◆ **Given records**:
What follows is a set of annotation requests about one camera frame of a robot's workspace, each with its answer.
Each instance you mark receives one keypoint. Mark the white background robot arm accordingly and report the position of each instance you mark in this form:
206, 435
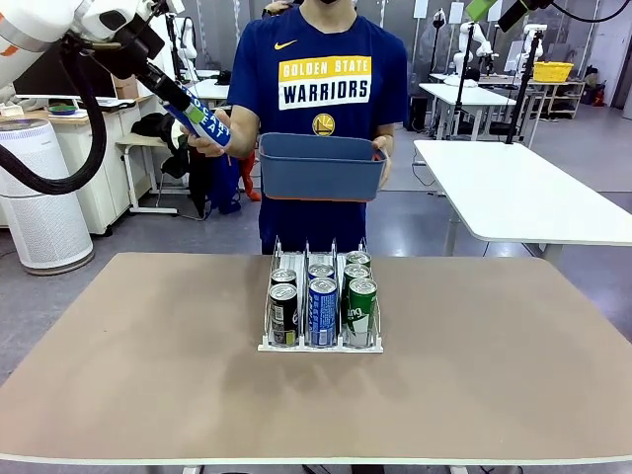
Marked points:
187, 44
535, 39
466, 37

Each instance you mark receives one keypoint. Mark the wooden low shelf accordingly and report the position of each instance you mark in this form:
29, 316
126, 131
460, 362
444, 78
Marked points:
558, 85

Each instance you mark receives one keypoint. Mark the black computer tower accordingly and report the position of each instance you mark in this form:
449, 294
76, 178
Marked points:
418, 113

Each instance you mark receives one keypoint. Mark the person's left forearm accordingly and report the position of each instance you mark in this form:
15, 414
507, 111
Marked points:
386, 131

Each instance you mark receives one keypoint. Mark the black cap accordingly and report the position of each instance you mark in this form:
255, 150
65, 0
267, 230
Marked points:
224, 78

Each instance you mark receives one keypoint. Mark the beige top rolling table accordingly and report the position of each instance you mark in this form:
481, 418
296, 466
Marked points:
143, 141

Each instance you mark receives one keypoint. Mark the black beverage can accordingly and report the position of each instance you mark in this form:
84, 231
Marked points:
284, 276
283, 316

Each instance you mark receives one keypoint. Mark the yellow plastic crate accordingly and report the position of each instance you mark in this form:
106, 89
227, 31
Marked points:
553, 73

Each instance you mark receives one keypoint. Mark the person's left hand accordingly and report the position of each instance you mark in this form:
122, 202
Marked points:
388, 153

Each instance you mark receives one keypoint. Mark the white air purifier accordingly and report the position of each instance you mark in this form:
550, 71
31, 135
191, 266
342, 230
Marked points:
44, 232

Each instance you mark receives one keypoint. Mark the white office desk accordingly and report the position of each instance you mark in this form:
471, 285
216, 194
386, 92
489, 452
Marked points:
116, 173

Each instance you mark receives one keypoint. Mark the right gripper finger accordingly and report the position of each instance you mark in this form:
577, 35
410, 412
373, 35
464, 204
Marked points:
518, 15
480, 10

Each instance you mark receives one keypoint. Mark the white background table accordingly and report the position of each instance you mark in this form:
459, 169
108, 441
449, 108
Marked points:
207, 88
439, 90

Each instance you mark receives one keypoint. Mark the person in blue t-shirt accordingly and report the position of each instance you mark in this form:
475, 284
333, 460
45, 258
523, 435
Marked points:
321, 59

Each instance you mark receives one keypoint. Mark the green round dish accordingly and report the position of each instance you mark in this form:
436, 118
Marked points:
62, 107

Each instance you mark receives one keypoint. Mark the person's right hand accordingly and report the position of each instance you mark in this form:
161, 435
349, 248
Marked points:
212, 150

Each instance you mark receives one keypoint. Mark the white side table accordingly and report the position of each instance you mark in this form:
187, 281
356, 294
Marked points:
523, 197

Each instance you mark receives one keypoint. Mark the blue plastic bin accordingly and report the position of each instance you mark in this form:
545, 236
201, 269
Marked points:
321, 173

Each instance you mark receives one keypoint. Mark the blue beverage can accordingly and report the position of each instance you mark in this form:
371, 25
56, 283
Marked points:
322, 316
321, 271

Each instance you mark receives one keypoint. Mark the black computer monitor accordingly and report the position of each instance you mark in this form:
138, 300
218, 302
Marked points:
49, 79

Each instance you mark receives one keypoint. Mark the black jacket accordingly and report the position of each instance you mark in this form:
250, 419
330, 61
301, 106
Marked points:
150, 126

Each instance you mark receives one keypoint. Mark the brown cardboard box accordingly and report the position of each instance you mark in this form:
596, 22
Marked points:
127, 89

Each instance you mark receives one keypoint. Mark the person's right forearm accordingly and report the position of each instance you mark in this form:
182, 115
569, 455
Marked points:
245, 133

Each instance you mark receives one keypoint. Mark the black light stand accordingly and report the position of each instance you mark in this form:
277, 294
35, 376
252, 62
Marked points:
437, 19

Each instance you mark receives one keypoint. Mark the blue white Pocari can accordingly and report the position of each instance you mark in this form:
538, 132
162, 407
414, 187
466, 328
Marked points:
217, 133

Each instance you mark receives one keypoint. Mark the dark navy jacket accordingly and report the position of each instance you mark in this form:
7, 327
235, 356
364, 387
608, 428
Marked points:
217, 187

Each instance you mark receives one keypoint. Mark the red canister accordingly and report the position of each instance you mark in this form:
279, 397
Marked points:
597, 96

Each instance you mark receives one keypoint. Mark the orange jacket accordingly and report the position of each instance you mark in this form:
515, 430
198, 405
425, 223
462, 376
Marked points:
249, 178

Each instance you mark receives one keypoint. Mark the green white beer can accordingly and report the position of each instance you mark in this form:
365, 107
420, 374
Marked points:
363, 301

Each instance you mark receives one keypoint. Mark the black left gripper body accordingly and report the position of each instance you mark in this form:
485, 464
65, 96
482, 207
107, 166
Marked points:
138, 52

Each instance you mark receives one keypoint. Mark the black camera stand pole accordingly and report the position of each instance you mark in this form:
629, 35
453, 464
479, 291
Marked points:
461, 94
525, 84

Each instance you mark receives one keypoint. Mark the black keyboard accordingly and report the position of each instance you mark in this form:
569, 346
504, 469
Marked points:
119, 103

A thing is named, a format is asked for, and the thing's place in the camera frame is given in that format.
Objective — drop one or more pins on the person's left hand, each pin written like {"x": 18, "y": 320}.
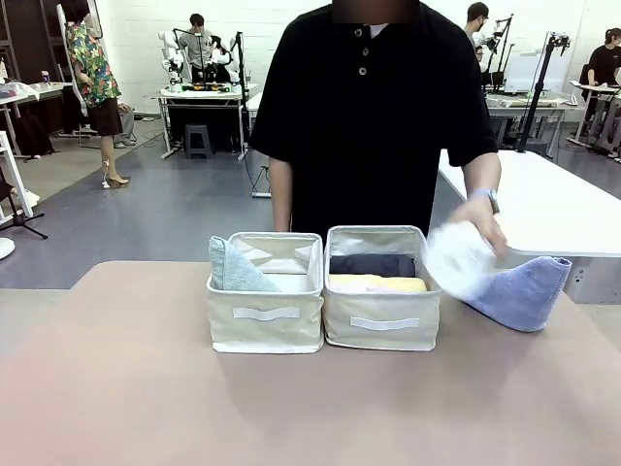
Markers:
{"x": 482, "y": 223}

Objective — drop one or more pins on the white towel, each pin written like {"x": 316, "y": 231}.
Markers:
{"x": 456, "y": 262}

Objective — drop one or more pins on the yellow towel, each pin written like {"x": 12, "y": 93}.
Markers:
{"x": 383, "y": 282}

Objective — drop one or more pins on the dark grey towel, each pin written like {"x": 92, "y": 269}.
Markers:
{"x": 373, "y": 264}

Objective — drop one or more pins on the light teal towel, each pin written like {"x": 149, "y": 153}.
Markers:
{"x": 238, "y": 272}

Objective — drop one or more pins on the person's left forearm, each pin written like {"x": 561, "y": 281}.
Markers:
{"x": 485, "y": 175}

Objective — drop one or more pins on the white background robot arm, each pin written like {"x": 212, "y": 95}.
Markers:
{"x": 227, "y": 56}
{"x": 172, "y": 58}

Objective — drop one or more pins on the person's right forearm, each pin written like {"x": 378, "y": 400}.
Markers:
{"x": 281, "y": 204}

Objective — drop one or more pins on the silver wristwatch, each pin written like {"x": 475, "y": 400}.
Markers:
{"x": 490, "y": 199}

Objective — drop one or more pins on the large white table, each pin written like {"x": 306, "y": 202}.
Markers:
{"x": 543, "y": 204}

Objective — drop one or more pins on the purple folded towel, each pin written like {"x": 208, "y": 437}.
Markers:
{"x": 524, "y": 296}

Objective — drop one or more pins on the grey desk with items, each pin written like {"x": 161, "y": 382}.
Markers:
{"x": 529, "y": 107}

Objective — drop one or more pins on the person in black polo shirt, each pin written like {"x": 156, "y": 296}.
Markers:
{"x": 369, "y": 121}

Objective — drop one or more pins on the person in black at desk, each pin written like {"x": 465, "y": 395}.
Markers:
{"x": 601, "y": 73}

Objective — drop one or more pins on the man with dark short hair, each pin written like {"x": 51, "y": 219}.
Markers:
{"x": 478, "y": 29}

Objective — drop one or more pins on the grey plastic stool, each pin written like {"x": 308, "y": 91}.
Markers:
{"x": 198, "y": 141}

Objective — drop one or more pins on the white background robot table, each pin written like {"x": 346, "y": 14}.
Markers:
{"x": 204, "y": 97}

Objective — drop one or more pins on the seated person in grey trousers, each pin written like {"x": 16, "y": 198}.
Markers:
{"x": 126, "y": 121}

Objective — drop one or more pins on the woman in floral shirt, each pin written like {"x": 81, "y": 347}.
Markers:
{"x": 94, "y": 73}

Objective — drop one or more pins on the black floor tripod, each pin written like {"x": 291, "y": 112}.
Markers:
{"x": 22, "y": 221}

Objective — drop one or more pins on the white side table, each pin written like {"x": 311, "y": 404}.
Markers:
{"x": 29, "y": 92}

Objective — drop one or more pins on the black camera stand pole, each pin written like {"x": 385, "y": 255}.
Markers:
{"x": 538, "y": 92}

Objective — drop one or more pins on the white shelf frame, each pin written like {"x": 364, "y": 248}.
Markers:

◆ **Task details**: For the word "desk", please count the lines in the data where it appears and respond with the number only.

◆ **Response**: 3